Volunteers contributed over 73,000 to Museum Center in 2013

CINCINNATI – Cincinnati Museum Center honored its more than 550 volunteers at a special banquet Tuesday night.The 23rd Annual Volunteer Appreciation Banquet coincided with National Volunteer Week and gave Museum Center an opportunity to celebrate the heart of the institution.

Cincinnati Museum Center honors volunteersThe Volunteer Appreciation Banquet was a tropical-themed celebration with over 200 in attendance, recognizing the heart, spirit and generosity of Cincinnati Museum Center’s volunteers. In total, volunteers contributed over 73,000 hours to Cincinnati Museum Center in various capacities. Those volunteers have served as the smiling face guests see through the museums, the steady hands carefully piecing together prehistoric pottery and dinosaur bones and captivating tour guides that lead guests on tours of the abandoned subway system and historic homes of Cincinnati.

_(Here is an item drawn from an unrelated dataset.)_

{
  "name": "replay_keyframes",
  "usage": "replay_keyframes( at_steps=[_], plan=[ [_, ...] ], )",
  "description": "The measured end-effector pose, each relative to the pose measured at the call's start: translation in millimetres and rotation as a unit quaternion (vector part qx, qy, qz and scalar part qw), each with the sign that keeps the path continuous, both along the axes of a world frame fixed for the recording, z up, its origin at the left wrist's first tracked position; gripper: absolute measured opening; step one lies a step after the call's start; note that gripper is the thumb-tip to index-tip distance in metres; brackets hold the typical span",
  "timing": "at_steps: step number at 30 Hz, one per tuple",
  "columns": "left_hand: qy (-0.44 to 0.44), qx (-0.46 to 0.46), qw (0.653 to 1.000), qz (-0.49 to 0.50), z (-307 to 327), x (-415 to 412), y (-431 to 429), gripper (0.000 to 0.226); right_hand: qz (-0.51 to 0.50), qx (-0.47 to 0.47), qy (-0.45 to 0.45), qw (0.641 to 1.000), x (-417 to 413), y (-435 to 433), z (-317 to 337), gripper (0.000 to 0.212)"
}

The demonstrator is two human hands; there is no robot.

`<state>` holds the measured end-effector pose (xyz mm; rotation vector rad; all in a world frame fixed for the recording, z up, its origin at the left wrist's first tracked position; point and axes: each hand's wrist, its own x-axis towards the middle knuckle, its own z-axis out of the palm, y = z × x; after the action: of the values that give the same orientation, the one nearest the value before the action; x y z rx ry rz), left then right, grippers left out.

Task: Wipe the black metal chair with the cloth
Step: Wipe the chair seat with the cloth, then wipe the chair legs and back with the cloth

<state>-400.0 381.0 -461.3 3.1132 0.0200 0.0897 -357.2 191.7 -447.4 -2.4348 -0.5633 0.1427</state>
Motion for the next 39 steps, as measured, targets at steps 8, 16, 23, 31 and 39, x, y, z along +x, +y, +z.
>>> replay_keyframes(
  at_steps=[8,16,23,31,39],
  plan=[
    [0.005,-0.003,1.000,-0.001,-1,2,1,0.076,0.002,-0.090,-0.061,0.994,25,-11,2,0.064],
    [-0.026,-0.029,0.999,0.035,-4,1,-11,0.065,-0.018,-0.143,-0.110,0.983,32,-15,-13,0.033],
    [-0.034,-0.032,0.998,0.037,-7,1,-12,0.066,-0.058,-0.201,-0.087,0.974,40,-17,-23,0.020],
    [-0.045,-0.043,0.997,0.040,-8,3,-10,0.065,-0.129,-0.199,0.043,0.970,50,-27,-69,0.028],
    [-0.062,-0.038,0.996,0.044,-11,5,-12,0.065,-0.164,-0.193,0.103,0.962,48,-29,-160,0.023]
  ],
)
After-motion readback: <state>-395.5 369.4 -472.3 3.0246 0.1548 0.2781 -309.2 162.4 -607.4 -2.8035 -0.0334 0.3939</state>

“Our volunteers enrich every department of Museum Center,” says Douglass McDonald, president and CEO of Cincinnati Museum Center. “The sheer diversity of their efforts is staggering.”

One of the highlights of the evening was the Pinnacle Award, given to Barbara Jennings who volunteered 1,371 hours last year for Museum Center’s Cincinnati Heritage Programs. Over 73,000 total hours were volunteered at Cincinnati Museum Center last year which, according to the federal dollar value assigned to volunteer hours, provided nearly $1.6 million worth of service. The dollar value pales in comparison to the true value of those hours.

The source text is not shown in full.